BEGIN
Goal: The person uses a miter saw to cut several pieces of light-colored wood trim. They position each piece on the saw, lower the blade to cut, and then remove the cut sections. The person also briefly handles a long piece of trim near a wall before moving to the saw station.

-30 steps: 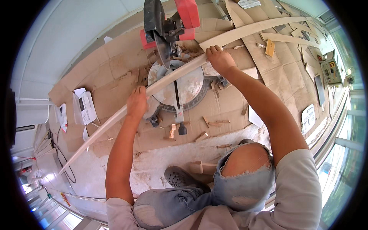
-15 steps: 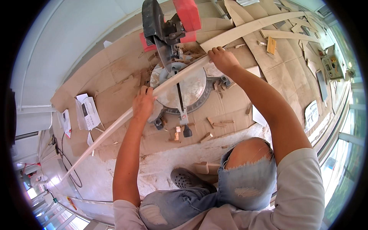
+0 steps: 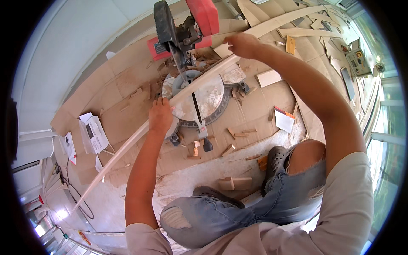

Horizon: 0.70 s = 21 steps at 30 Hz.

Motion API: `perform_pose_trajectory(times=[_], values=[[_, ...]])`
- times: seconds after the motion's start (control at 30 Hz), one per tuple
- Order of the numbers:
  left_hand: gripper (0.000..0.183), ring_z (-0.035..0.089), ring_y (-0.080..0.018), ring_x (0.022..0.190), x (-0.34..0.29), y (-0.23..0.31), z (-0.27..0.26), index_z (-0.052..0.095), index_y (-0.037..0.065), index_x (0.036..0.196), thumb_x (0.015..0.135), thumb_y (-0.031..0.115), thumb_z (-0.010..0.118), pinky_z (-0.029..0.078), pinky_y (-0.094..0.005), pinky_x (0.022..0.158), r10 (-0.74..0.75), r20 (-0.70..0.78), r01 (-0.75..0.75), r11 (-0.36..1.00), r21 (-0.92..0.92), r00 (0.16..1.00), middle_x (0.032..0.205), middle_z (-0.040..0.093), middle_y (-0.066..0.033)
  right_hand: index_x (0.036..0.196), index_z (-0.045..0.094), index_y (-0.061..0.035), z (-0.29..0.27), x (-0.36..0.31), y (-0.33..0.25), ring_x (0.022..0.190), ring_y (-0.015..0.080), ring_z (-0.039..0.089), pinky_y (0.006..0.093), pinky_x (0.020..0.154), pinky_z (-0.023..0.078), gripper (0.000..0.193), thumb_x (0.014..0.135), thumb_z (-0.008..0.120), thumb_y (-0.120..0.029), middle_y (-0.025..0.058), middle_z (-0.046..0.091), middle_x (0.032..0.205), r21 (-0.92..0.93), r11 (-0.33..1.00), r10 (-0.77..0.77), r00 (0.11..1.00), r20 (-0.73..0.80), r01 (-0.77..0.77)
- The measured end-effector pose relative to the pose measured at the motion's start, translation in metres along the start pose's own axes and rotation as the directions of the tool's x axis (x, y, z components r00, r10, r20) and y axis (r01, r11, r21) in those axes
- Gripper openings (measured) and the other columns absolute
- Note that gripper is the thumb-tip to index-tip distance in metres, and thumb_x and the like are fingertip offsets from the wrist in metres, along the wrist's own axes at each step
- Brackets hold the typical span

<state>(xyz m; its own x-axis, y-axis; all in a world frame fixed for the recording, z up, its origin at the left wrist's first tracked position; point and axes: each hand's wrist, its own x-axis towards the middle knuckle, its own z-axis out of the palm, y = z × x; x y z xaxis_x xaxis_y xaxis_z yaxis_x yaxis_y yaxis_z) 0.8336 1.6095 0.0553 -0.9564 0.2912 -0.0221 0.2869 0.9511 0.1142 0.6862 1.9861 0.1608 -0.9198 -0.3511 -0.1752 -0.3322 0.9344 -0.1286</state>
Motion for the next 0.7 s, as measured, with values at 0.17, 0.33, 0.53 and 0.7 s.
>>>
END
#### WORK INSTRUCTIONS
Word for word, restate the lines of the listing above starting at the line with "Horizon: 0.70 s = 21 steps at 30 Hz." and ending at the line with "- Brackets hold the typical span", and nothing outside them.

#### OUTPUT OF THE TASK
Horizon: 0.70 s = 21 steps at 30 Hz.

Motion API: `perform_pose_trajectory(times=[_], values=[[_, ...]])`
- times: seconds after the motion's start (control at 30 Hz), one per tuple
- Order of the numbers:
  left_hand: gripper (0.000..0.183), ring_z (-0.035..0.089), ring_y (-0.080..0.018), ring_x (0.022..0.190), x (-0.34..0.29), y (-0.23..0.31), z (-0.27..0.26), index_z (-0.052..0.095), index_y (-0.037..0.065), index_x (0.036..0.196), thumb_x (0.015..0.135), thumb_y (-0.031..0.115), thumb_z (-0.010..0.118), pinky_z (-0.029..0.078), pinky_y (-0.094..0.005), pinky_x (0.022..0.158), r10 (-0.74..0.75), r20 (-0.70..0.78), r01 (-0.75..0.75), r11 (-0.36..1.00), r21 (-0.92..0.92), r00 (0.16..1.00), middle_x (0.032..0.205), middle_z (-0.040..0.093), middle_y (-0.066..0.033)
  right_hand: index_x (0.036..0.196), index_z (-0.045..0.094), index_y (-0.061..0.035), z (-0.29..0.27), x (-0.36..0.31), y (-0.33..0.25), ring_x (0.022..0.190), ring_y (-0.015..0.080), ring_z (-0.039..0.089), pinky_y (0.006..0.093), pinky_x (0.020..0.154), pinky_z (-0.023..0.078), gripper (0.000..0.193), thumb_x (0.014..0.135), thumb_z (-0.008..0.120), thumb_y (-0.120..0.029), middle_y (-0.025..0.058), middle_z (-0.046..0.091), middle_x (0.032..0.205), r21 (-0.92..0.93), r11 (-0.33..1.00), r10 (-0.77..0.77), r00 (0.11..1.00), r20 (-0.73..0.80), r01 (-0.77..0.77)
- The measured end-effector pose relative to the pose measured at the motion's start, translation in metres along the start pose's own axes and rotation as the directions of the tool's x axis (x, y, z components r00, r10, r20) and y axis (r01, r11, r21) in those axes
- Gripper openings (measured) and the other columns absolute
- Note that gripper is the thumb-tip to index-tip distance in metres, and thumb_x and the like are fingertip offsets from the wrist in metres, along the wrist's own axes at each step
- Brackets hold the typical span

At this point, the answer is complete.